### AIM OF THE TASK
Tally the lines in the material below that hold the string "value" and report the tally alone.

::::::::

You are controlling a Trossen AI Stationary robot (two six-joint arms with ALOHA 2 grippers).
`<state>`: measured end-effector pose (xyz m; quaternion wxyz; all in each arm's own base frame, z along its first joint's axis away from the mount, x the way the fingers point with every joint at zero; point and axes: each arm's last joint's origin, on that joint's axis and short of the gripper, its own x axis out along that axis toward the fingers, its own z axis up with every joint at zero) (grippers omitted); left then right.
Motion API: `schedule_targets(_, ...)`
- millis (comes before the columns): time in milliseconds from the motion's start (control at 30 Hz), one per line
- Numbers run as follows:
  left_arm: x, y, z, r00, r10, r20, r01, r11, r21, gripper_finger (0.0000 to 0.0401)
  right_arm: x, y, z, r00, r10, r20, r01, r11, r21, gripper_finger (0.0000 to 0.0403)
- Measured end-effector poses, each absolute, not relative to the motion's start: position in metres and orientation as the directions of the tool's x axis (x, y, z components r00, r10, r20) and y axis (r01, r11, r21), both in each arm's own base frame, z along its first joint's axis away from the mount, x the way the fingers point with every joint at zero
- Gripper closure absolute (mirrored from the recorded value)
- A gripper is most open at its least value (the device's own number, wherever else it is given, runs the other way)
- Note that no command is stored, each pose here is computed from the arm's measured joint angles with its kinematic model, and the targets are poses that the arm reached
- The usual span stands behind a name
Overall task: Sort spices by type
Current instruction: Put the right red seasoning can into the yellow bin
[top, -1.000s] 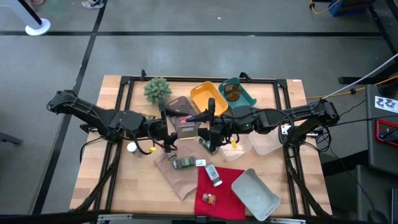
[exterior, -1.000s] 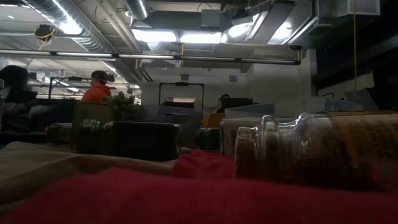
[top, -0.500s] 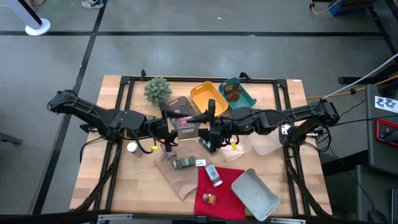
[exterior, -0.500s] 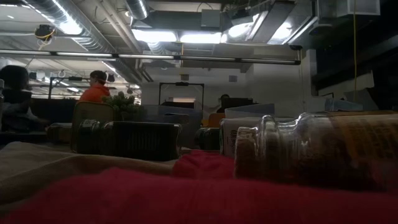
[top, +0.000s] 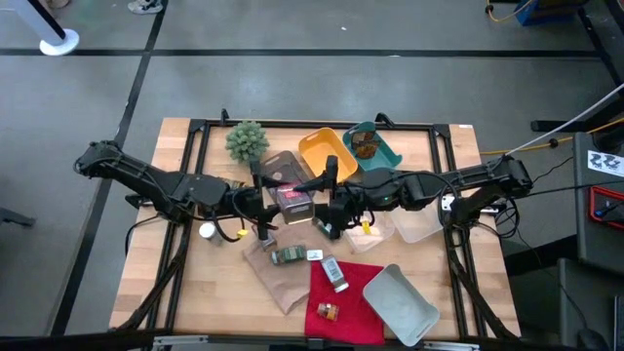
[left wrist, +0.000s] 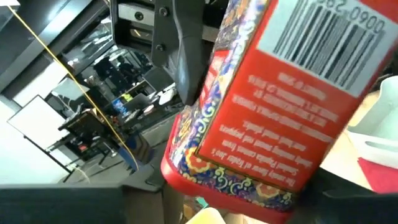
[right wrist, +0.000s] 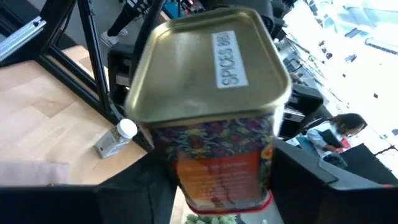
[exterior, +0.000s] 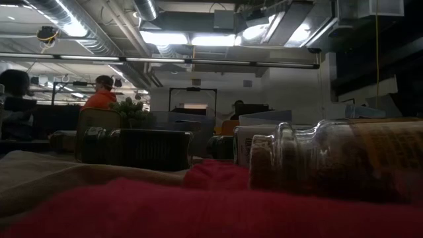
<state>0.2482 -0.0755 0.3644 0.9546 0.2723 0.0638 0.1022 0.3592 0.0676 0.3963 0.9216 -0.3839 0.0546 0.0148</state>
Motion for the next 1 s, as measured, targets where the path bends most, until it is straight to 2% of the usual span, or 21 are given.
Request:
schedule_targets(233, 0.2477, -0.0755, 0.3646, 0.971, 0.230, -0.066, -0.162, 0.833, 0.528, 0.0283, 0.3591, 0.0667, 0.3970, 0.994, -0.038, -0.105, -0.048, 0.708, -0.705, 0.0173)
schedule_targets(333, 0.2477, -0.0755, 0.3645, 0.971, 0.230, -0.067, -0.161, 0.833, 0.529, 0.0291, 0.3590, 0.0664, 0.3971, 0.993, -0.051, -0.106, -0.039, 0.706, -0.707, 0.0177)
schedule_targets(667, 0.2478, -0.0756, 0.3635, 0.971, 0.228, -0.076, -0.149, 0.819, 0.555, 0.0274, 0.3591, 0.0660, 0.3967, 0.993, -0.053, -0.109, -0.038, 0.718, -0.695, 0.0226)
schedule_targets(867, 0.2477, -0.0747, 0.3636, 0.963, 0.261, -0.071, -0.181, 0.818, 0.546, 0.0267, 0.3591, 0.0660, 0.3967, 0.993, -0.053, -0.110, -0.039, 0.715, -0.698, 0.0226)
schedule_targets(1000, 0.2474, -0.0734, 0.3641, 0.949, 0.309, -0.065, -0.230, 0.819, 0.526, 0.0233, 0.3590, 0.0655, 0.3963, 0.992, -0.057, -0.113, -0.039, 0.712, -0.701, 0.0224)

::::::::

### ANSWER TO THIS EXERCISE
2